--- RECORDS PROVIDED Enclosed Below ---

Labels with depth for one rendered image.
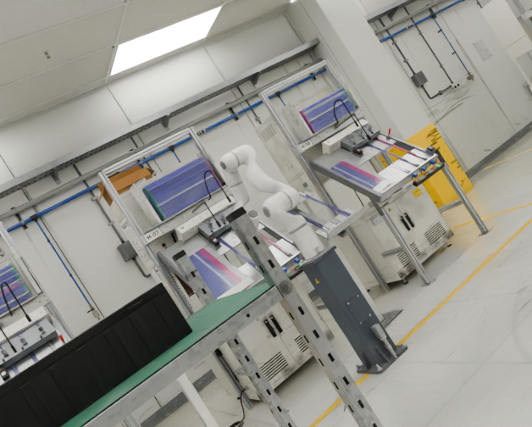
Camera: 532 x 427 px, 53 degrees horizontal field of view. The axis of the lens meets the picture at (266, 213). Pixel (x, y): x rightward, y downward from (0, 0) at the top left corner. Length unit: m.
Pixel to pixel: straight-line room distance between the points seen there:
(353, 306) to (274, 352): 0.85
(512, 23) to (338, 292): 4.79
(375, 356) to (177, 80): 3.80
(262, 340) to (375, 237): 1.23
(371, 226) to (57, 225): 2.77
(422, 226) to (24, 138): 3.60
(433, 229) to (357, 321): 1.74
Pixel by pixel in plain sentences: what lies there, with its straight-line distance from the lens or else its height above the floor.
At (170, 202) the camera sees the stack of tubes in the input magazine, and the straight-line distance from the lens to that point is 3.72.
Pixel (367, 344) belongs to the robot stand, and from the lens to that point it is 3.04.
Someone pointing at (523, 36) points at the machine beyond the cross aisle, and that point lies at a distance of 7.05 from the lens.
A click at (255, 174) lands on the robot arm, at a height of 1.28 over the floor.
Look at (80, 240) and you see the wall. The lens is 5.11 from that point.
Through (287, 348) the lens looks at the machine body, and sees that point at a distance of 3.70.
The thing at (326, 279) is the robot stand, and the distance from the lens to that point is 2.95.
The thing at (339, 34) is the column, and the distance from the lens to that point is 6.35.
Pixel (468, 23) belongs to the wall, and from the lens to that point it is 8.68.
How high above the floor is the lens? 1.07
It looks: level
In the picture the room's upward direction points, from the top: 33 degrees counter-clockwise
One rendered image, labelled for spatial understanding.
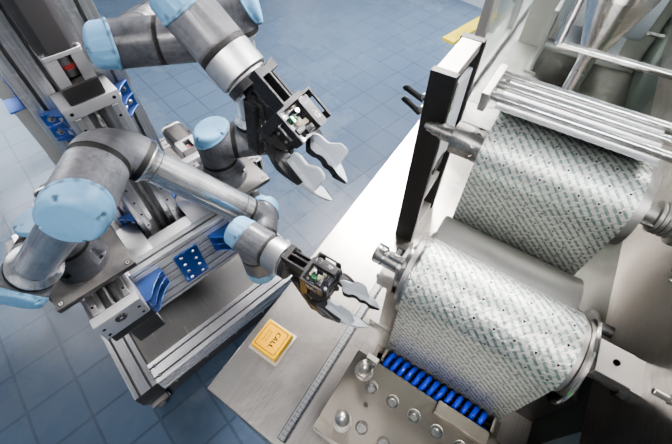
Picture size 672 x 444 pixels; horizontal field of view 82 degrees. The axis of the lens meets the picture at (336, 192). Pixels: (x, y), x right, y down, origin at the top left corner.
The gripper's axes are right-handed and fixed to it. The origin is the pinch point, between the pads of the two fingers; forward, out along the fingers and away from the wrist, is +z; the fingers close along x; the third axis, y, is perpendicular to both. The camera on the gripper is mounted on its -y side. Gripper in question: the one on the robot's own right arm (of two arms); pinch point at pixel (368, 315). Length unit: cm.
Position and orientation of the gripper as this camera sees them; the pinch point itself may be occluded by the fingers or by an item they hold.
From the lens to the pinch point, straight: 80.5
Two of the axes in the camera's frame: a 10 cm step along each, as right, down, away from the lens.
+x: 5.5, -6.5, 5.3
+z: 8.4, 4.2, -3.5
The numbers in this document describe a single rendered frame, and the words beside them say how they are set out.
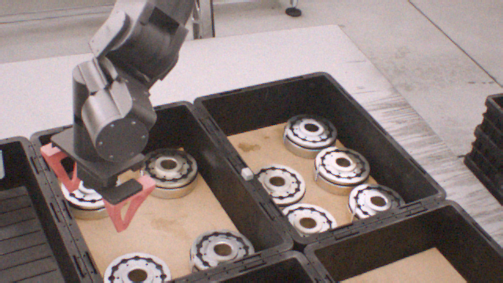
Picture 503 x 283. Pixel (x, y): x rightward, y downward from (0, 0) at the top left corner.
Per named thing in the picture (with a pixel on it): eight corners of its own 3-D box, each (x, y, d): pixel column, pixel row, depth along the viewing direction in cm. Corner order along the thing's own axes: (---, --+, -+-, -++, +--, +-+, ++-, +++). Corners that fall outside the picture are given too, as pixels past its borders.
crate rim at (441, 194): (189, 108, 138) (189, 97, 136) (324, 79, 151) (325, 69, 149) (296, 257, 112) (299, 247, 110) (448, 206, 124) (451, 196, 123)
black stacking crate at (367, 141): (187, 148, 144) (190, 101, 137) (316, 117, 156) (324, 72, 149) (288, 297, 118) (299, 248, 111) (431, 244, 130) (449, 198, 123)
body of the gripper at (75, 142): (103, 192, 84) (104, 140, 80) (49, 149, 89) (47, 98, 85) (145, 169, 89) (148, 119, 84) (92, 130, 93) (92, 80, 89)
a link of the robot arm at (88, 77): (116, 49, 84) (66, 54, 82) (134, 80, 79) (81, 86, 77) (115, 100, 88) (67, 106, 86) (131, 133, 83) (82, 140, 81)
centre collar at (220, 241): (201, 247, 117) (201, 244, 117) (227, 237, 120) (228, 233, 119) (217, 267, 114) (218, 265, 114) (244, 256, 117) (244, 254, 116)
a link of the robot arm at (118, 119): (174, 42, 86) (119, 4, 80) (210, 95, 78) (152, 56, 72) (109, 117, 88) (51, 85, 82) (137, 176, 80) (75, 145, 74)
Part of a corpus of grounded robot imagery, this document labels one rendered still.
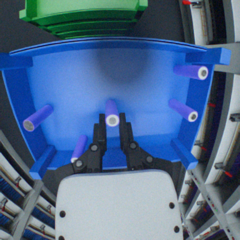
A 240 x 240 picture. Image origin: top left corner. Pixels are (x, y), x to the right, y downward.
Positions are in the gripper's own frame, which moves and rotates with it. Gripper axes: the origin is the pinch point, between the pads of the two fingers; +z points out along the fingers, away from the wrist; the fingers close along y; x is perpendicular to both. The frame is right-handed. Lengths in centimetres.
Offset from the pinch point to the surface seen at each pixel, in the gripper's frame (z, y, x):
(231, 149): 2, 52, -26
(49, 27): 32.7, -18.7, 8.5
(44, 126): 5.3, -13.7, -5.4
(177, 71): 8.2, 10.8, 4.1
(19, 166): 14, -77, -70
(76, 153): -0.4, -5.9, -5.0
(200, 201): -19, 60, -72
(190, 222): -40, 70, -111
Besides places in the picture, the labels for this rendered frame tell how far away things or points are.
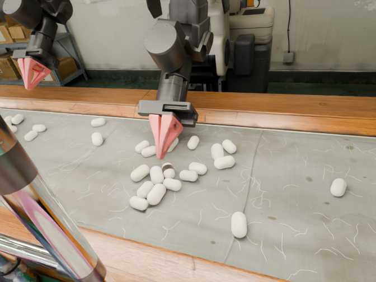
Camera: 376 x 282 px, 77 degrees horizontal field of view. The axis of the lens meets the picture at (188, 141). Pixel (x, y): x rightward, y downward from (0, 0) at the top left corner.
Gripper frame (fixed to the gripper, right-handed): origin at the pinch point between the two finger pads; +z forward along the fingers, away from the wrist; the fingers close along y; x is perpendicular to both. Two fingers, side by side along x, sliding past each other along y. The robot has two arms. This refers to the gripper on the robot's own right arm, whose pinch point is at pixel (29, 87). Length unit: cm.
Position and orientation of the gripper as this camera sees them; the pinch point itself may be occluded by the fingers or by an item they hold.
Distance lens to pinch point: 78.5
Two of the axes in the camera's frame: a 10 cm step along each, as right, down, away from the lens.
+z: -1.5, 9.8, -1.6
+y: 9.5, 0.9, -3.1
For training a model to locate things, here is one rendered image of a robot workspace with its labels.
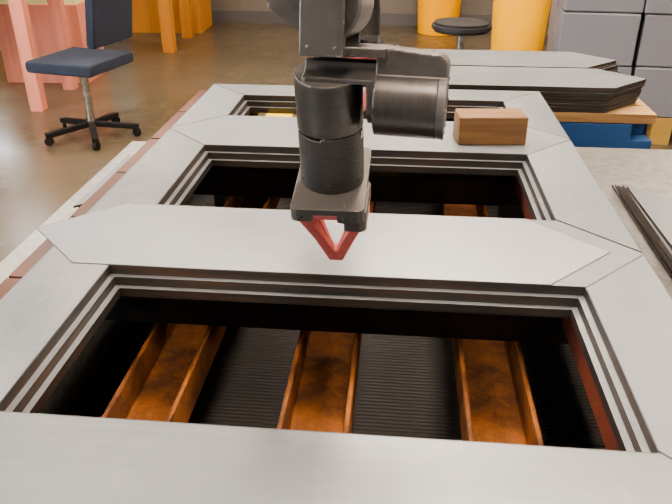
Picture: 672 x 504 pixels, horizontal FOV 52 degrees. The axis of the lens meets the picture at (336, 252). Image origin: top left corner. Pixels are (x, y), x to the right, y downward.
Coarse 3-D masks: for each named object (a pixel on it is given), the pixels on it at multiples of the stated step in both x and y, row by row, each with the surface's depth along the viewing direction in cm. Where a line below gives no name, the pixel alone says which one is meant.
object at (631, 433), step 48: (288, 96) 152; (192, 192) 112; (528, 192) 110; (96, 288) 80; (144, 288) 83; (192, 288) 83; (240, 288) 83; (288, 288) 82; (336, 288) 82; (384, 288) 81; (432, 288) 81; (480, 288) 81; (528, 288) 80; (576, 288) 80; (48, 384) 67; (624, 384) 65; (624, 432) 61
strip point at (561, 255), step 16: (528, 224) 94; (544, 240) 90; (560, 240) 90; (576, 240) 90; (544, 256) 86; (560, 256) 86; (576, 256) 86; (592, 256) 86; (544, 272) 82; (560, 272) 82
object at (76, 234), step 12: (120, 204) 100; (84, 216) 96; (96, 216) 96; (108, 216) 96; (60, 228) 93; (72, 228) 93; (84, 228) 93; (96, 228) 93; (60, 240) 89; (72, 240) 89; (84, 240) 89; (72, 252) 86
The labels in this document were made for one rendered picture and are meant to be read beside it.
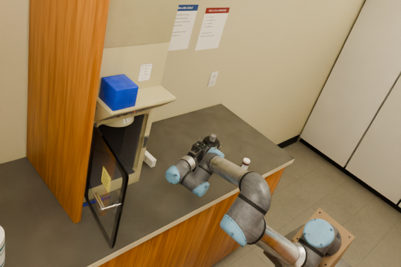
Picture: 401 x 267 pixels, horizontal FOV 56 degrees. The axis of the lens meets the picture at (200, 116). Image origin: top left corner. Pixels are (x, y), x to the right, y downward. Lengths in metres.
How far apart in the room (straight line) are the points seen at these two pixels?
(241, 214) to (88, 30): 0.79
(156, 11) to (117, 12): 0.17
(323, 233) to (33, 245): 1.15
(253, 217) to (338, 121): 3.10
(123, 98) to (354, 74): 3.12
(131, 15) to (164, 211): 0.94
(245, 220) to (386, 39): 2.99
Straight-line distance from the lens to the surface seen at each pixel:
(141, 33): 1.47
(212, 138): 1.93
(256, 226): 1.38
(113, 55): 1.44
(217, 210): 2.22
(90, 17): 1.27
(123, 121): 1.68
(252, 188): 1.37
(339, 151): 4.45
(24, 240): 1.72
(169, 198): 1.94
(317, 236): 1.67
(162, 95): 1.59
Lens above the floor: 2.29
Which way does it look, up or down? 31 degrees down
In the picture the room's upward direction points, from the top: 17 degrees clockwise
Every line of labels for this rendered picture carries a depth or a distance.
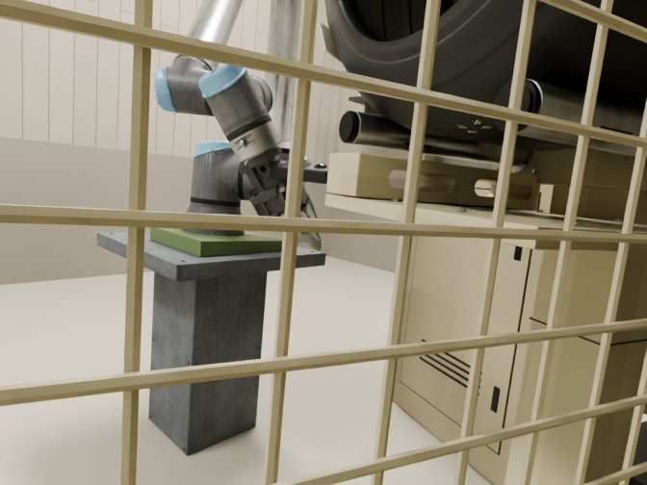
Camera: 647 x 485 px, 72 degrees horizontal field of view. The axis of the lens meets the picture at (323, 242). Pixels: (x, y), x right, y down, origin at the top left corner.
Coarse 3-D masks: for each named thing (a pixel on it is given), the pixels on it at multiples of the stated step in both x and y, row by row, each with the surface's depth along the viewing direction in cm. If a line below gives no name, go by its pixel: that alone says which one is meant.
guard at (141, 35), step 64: (0, 0) 6; (576, 0) 11; (256, 64) 8; (512, 128) 11; (576, 128) 12; (576, 192) 13; (128, 256) 8; (128, 320) 8; (640, 320) 15; (64, 384) 8; (128, 384) 8; (384, 384) 11; (640, 384) 17; (128, 448) 8; (384, 448) 11; (448, 448) 12
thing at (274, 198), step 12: (264, 156) 80; (240, 168) 84; (252, 168) 83; (264, 168) 85; (252, 180) 84; (264, 180) 84; (276, 180) 82; (264, 192) 82; (276, 192) 82; (252, 204) 84; (264, 204) 83; (276, 204) 83; (300, 204) 83; (264, 216) 84; (276, 216) 83
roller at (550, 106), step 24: (504, 96) 37; (528, 96) 35; (552, 96) 36; (576, 96) 37; (504, 120) 37; (576, 120) 37; (600, 120) 39; (624, 120) 40; (576, 144) 41; (600, 144) 41; (624, 144) 42
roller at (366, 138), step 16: (352, 112) 60; (352, 128) 60; (368, 128) 60; (384, 128) 62; (400, 128) 63; (368, 144) 63; (384, 144) 63; (400, 144) 64; (432, 144) 66; (448, 144) 67; (464, 144) 68; (480, 144) 70; (480, 160) 72; (496, 160) 73
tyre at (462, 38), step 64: (384, 0) 76; (448, 0) 80; (512, 0) 36; (640, 0) 32; (384, 64) 52; (448, 64) 43; (512, 64) 39; (576, 64) 37; (640, 64) 38; (448, 128) 50
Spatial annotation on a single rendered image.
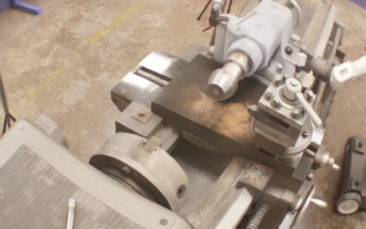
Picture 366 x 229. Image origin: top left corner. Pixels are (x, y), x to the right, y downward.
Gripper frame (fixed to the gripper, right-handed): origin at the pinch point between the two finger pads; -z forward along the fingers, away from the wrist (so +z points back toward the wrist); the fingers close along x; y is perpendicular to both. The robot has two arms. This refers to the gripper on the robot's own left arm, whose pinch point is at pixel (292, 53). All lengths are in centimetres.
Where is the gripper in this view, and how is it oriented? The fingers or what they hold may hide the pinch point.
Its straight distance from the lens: 157.6
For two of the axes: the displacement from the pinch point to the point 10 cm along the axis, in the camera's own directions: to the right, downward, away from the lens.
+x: 2.1, -8.5, -4.9
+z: 8.5, 4.0, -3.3
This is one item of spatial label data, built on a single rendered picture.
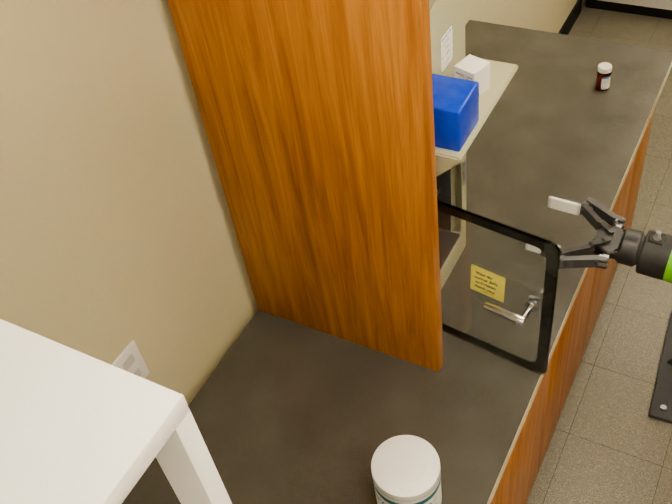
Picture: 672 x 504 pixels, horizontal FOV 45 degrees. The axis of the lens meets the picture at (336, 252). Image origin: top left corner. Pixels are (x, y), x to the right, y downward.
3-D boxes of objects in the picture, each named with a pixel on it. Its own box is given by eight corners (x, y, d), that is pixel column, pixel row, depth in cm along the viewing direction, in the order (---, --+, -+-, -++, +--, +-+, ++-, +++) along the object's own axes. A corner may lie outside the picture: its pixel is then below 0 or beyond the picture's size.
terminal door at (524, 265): (424, 319, 188) (416, 191, 159) (546, 375, 173) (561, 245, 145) (422, 322, 187) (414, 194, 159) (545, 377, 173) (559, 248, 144)
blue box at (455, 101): (409, 141, 151) (406, 102, 145) (430, 111, 157) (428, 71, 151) (459, 152, 147) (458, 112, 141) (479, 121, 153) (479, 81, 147)
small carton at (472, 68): (454, 91, 161) (453, 66, 156) (469, 79, 163) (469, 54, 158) (474, 100, 158) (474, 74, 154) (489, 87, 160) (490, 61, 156)
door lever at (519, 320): (493, 295, 165) (494, 286, 163) (536, 313, 160) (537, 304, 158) (481, 312, 162) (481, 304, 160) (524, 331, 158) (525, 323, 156)
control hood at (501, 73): (404, 186, 158) (401, 146, 151) (466, 94, 176) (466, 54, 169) (460, 200, 153) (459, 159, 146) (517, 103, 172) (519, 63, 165)
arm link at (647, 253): (658, 292, 163) (670, 261, 168) (670, 252, 154) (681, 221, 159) (628, 283, 165) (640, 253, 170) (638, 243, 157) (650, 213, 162)
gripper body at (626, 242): (649, 223, 163) (603, 211, 167) (637, 251, 159) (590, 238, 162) (642, 249, 169) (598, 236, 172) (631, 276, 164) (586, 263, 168)
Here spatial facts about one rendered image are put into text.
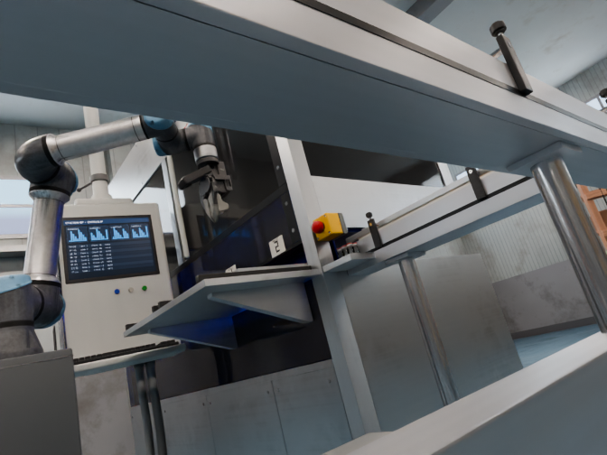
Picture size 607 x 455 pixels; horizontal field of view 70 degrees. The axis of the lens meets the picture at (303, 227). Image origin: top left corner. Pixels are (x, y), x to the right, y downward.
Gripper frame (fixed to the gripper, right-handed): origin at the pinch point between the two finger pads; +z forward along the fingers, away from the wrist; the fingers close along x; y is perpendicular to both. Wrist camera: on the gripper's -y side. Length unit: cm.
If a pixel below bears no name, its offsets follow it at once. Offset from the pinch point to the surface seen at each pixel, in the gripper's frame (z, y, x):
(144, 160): -83, 28, 110
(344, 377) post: 56, 27, -10
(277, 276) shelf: 23.0, 11.0, -10.9
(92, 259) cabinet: -17, -12, 90
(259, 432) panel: 69, 27, 44
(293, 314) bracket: 33.6, 19.8, -2.4
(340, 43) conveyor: 25, -41, -95
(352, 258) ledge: 23.4, 28.1, -25.9
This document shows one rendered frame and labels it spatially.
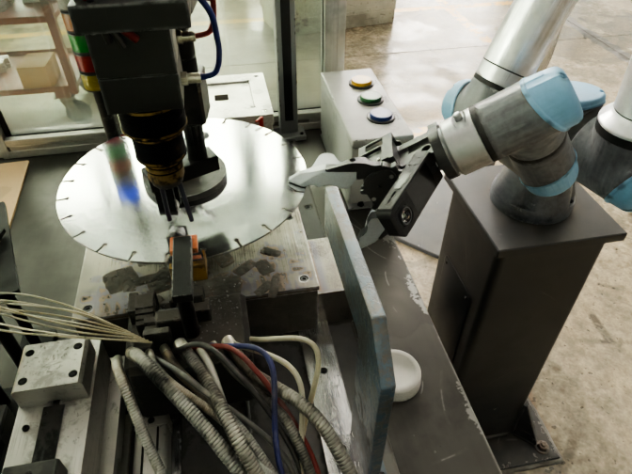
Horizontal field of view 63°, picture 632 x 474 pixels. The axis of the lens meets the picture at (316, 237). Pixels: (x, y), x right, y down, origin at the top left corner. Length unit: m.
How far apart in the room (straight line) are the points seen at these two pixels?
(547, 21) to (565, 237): 0.40
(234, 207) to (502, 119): 0.34
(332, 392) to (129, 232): 0.32
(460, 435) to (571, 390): 1.08
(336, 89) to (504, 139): 0.48
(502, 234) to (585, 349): 0.96
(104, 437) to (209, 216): 0.28
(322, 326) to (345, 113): 0.41
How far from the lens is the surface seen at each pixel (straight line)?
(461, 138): 0.65
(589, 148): 0.90
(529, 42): 0.79
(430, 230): 2.09
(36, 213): 1.10
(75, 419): 0.62
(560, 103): 0.65
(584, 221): 1.07
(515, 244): 0.97
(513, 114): 0.65
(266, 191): 0.68
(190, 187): 0.69
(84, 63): 0.94
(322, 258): 0.77
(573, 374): 1.80
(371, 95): 1.02
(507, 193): 1.02
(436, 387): 0.74
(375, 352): 0.47
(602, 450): 1.69
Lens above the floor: 1.36
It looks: 42 degrees down
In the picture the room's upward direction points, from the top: straight up

--- End of Enclosed RECORDS PROVIDED ---

= TASK ITEM =
Check every line of the data above for the string "Where", and copy those that have it.

= THE ANSWER =
Coarse 3-D masks: for each named object (a pixel on it is given), the pixels on it at multiples of the stated step in both x and y, row by row, each with the surface's depth along the viewing direction in cm. Where a line below gives no name, the pixel alone says which one is meant.
Where is the gripper in this view, and how is it oriented? The fingers or what they hold may hide the pinch point.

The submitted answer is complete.